Hillsborough County Attorney Dennis Hogan's leadership under review by AGBy MARK HAYWARD
New Hampshire Union Leader
September 06. 2018 4:31PM
MANCHESTER — New Hampshire Attorney General Gordon MacDonald is undertaking a “360-degree” review of the Hillsborough County Attorney’s Office, after groups that regularly deal with the office raised concerns about its leadership, MacDonald’s chief deputy said on Wednesday.
Deputy Attorney General Jane Young has exchanged letters with Hillsborough County Attorney Dennis Hogan and said a team in her office will speak to prosecutors, police, attorneys, court officials and others in an effort to improve its operation.
Young, a former prosecutor in the Hillsborough County Attorney Office, stressed that Hogan’s prosecutors are passionate about their work and carry heavy caseloads. Criticisms have not focused on their work.
“These were questions that were raised about the ultimate leadership in the office,” Young said in an interview.
Hogan is finishing his third term as Hillsborough County Attorney, a job that puts him in charge of the largest office of county prosecutors in the state. His office includes two locations, Manchester and Nashua. And prosecutors handle felonies that range from repeat shoplifting to running a drug enterprise.
Hogan, a Republican, is being challenged by Democrat Michael Conlon, a Goffstown lawyer.
This has been a rocky year for Hogan. Former employees have questioned his leadership style and lack of prosecutorial experience.
And in the spring, he warned that his office was on the brink of collapse and requested five extra prosecutors and support staff. He got two.
In an interview on Wednesday, Hogan said the problems stem from workload, which MacDonald’s office is now realizing.
“The whole thing strikes me that they’ve recognized what I’ve said all along,” Hogan said in an interview.
Hogan has long complained about the impact of Felonies First, which went into effect last September. The program moved arraignments of felony suspects from local Circuit Courts to Superior Court. Hogan has said that many cases that a police department would plead down to a misdemeanor in Circuit Court now become a felony court cases, which has increased the workload on his office.
He faulted the state for not giving direction to local police departments when it comes to Felonies First.
Aug. 21, 2018 - AG announces inquiry and asks for data on criminal prosecutions
In an Aug. 21 letter, Young asked Hogan for cooperation in improving the office and discussions about how to do so.
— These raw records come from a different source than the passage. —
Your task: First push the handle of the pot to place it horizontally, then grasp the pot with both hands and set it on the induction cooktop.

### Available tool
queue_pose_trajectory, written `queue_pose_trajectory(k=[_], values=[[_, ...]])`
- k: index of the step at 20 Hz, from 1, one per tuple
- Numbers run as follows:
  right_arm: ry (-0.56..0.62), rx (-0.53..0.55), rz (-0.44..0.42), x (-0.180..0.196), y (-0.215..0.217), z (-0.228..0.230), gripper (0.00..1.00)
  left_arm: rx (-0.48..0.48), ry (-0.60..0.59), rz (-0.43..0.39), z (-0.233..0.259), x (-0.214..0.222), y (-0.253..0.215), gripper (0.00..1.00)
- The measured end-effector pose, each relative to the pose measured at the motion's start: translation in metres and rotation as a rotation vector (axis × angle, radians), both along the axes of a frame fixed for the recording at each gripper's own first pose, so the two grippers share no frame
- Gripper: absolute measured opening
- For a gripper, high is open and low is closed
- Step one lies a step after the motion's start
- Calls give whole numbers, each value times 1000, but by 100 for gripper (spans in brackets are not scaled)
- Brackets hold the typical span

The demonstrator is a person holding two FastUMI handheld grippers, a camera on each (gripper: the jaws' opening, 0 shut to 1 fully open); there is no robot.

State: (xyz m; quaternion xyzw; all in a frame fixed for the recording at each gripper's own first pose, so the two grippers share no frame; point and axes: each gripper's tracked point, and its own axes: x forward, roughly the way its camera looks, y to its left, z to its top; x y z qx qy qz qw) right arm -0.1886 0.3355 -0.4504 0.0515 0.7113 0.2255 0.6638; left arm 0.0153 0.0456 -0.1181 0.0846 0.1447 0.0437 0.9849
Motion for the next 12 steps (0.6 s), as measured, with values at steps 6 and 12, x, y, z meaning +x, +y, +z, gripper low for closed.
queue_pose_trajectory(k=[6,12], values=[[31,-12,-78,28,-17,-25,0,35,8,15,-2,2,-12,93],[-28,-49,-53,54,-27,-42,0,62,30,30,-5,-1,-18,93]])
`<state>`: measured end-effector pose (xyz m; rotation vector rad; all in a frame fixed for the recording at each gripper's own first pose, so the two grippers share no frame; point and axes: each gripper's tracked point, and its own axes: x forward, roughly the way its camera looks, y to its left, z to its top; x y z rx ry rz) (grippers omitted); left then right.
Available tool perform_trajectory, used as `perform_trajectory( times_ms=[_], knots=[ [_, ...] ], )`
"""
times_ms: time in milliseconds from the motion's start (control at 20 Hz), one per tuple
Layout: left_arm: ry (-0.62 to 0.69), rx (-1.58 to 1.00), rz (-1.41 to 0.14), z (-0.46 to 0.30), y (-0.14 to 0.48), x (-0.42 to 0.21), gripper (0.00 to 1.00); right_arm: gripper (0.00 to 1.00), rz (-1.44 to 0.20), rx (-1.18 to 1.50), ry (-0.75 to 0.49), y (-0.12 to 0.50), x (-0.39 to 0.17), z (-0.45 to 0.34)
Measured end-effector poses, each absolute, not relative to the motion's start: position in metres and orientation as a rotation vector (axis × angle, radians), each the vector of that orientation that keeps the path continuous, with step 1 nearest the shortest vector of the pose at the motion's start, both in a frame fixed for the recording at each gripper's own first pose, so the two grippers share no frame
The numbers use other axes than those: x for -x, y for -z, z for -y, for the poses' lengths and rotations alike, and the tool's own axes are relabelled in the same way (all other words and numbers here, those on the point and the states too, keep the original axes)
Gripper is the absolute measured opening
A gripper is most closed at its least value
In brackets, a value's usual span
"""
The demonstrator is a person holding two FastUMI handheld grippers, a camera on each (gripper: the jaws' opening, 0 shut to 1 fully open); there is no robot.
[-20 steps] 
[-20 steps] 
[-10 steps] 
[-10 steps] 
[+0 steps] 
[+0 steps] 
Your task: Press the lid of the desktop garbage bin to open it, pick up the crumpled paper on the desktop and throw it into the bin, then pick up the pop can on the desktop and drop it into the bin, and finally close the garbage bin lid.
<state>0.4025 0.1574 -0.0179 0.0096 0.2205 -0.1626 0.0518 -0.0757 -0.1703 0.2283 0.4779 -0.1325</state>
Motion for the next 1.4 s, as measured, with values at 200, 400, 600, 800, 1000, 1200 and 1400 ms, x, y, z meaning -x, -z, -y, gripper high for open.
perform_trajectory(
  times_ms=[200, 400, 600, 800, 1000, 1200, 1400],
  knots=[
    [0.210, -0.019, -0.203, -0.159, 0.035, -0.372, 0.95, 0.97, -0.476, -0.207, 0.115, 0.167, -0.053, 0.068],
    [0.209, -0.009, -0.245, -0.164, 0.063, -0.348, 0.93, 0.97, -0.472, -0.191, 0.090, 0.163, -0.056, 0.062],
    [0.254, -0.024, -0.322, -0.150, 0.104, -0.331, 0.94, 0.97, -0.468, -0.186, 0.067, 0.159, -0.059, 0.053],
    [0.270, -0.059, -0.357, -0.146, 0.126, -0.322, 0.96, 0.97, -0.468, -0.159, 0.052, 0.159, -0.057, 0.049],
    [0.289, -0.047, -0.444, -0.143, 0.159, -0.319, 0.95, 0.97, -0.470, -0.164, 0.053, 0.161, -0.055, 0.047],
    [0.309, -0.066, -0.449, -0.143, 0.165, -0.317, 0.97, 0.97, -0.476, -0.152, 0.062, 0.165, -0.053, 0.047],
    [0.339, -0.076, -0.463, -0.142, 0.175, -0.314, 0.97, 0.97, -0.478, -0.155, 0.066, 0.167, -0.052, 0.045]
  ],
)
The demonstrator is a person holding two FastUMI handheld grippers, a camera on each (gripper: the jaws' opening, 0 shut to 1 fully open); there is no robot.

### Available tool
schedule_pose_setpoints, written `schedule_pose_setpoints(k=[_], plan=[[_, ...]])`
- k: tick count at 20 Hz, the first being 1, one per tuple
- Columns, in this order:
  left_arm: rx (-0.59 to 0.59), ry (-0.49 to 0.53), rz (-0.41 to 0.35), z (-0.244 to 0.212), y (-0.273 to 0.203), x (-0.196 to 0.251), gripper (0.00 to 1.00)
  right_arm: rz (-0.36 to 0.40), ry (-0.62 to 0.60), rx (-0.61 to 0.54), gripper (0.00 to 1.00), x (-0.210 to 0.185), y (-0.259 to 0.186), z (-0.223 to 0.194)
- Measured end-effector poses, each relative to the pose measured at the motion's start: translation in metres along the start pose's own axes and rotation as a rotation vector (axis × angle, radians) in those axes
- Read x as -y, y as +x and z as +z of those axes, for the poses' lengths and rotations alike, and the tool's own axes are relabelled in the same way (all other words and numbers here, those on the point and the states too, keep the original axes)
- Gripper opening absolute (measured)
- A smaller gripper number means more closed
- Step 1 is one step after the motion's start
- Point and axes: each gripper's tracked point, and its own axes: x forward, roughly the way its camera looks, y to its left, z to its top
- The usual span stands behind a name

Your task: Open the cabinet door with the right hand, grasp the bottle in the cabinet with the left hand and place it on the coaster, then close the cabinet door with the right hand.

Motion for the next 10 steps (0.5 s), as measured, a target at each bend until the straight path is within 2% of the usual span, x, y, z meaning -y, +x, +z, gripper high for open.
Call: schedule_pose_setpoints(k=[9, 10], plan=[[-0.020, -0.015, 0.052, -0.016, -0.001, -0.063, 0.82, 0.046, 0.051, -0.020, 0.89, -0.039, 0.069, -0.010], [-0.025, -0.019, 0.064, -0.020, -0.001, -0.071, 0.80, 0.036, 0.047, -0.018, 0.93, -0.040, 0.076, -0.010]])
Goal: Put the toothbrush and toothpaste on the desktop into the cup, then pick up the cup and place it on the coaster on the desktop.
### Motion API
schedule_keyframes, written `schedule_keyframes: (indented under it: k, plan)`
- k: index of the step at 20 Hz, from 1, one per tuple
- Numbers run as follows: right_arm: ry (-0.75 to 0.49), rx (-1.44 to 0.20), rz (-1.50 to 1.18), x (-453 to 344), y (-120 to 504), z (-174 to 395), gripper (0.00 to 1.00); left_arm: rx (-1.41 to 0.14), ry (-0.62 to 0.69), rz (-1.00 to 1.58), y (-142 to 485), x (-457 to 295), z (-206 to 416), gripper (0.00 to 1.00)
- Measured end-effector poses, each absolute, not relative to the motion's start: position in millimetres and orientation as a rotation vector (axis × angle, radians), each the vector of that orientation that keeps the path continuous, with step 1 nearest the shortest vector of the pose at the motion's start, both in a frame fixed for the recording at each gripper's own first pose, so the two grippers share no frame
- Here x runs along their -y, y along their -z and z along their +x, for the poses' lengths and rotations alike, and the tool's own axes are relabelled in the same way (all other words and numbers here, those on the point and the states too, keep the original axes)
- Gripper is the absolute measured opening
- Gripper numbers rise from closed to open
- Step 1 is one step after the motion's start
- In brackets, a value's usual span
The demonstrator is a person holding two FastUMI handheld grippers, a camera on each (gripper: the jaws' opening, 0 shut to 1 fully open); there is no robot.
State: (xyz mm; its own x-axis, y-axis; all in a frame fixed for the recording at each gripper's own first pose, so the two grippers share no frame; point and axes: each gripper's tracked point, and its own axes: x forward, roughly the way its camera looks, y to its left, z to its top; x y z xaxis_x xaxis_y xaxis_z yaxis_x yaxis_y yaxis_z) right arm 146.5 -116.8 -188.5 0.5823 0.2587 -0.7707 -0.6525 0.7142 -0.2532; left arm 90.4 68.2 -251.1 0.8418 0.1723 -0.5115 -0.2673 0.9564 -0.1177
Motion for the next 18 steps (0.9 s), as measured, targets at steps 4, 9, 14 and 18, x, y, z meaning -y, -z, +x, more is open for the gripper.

She asked for an organizational chart of the office and data about trials and their outcomes, Felonies First and dropped cases.
Young said her office received concerns from “constituents” that deal with the office on a regular basis, and her team will work with them to improve the office. Constituent groups include police, lawyers, victim groups, prosecutors and court officials; she said victims did not complain about Hogan’s office.
“The Attorney General’s goal is to assist the leadership in that office in any way we can,” she said. Part of that includes training for prosecutors, and her office will be able to devote a prosecutor to training on a full-time basis in 2019.
The ultimate goal is to support the prosecutors in Hogan’s office and have the office function at its highest level, she said.
Here is the rundown that Hogan provided to Young:
• Trials. 2017: 44 trials resulting in 27 convictions and 14 acquittals. Two trials ended with a dismissal; a prosecutor dropped charges in one. 2018: 22 trials with 11 convictions, eight acquittals, two dismissals and one dropped case.
• Felonies First: 3,851 cases from Sept. 1, 2017, to Aug. 23. Prosecutors dropped 214 of them, or about 5 percent.
• Early Case Resolution (ECR): three prosecutors are assigned to an effort to quickly resolve cases. Hogan said ECR requires a lot of judgment calls. “Defense counsel will tell me the ECR program can’t work if I assign militant prosecutors, while law enforcement will be disappointed that their work seems unappreciated because it is negotiated away so quickly.”
• Caseloads: The average caseload per prosecutor has grown from 90 at the beginning of the decade to 175 this year.
Hogan said he thinks things will improve as Felonies First transitions to its second year and U.S. Attorney Scott Murray takes over prosecution of fentanyl trafficking cases in Hillsborough County.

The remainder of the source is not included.